Now that everyone pointed out what went wrong in your story, you have to go back, weed the simple stuff, dodge the purple stuff, shorten the long stuff, resolve the punctuation stuff, and then fall in love with Sztorm for some stupid reason (probably because you two think alike?), only to find out that still... practically nobody is reading your stuff! That's even worse.
...Another pet-peeve is when you read a genre that does not conflict with a game's story, but nobody cares for it. You would think sorceresses, creatures possessing and robbing your memories, and sinister authorities training gifted children into killers would not constitute some relation to the horror genre, either film noir or gothic...? Then there are a lot of "Squinoa Het" Romance Sagas that get such merciless attention that I find it sickening. Some don't even bother to jeopardize the romance--it just is... indomitably so....

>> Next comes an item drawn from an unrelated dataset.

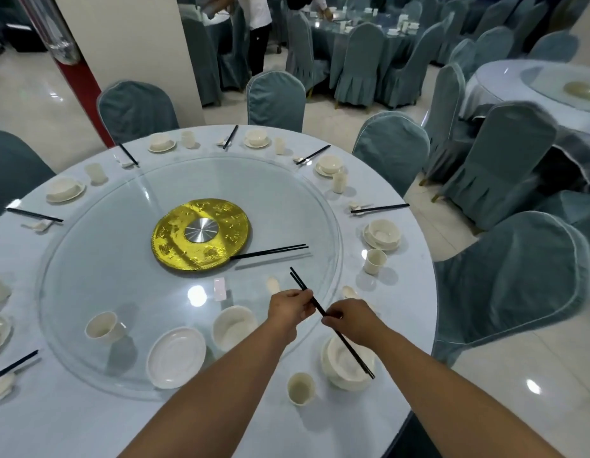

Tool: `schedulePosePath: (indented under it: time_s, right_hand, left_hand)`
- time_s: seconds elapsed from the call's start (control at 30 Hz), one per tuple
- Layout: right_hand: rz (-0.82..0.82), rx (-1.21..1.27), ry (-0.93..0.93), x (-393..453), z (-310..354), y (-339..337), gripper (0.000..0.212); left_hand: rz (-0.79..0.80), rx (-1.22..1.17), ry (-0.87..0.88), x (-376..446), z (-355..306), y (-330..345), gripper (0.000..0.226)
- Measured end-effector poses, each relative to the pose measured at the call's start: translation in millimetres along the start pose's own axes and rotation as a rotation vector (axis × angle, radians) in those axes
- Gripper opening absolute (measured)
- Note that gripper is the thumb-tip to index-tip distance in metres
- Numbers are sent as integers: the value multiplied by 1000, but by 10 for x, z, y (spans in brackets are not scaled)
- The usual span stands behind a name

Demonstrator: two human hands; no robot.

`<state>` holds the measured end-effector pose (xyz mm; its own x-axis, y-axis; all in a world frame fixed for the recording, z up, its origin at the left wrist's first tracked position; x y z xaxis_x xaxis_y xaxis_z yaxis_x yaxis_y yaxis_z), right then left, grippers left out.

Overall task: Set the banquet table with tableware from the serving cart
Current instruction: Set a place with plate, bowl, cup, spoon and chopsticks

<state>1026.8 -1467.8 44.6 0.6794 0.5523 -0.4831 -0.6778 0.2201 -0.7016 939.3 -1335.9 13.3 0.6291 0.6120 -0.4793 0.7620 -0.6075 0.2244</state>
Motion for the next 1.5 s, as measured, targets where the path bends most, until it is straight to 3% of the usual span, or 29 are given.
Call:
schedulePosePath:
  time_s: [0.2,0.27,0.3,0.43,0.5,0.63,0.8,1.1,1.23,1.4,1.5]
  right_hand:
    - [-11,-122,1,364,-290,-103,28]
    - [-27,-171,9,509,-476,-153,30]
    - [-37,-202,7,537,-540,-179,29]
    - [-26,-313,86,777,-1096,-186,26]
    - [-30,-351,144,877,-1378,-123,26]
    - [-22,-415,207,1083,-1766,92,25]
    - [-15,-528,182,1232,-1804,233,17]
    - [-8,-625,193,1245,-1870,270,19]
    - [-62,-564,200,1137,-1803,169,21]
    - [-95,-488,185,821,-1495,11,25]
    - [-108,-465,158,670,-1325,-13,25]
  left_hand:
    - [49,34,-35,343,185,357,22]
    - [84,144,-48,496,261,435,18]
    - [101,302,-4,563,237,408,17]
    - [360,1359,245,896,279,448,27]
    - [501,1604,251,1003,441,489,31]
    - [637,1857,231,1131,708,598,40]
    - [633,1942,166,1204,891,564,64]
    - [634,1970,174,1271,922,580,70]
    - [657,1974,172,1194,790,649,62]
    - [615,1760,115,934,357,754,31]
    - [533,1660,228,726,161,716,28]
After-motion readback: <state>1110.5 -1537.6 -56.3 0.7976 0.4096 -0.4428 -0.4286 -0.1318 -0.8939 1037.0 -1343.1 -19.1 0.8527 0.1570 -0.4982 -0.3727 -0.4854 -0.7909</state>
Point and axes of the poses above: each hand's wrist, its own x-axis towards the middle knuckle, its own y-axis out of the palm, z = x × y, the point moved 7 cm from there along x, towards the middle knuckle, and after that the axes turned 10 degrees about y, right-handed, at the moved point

...Here's what bothers me to no end: reading a fic and wondering, "Well, there's another good comedic episode with Reno and Rude, but they weren't really into that kind of 'Gods Must be Crazy' physical comedy together in the beginning. What if we found a better duo of nimrods to bash for fifteen minutes?" Not to go out of character, but there are some characters that people don't pay attention to at all. Cait Sith, for example... is virtually ignored. Watts and Zone are also potential candidtes for improved abuse. I even know a few authors who, in a slash-oriented fic that started out real cool with excellent ideas, would put Watts and Zone in there just to say that they were involved (they weren't). That fic melted down near the end; cool concepts, excellent beginning, but poor execution. To summarize, it's hard toying with unfamiliar characters, but people never rise to the challenge. Most have fun and ditz around, but I respect those who can make screwy unknown characters sing.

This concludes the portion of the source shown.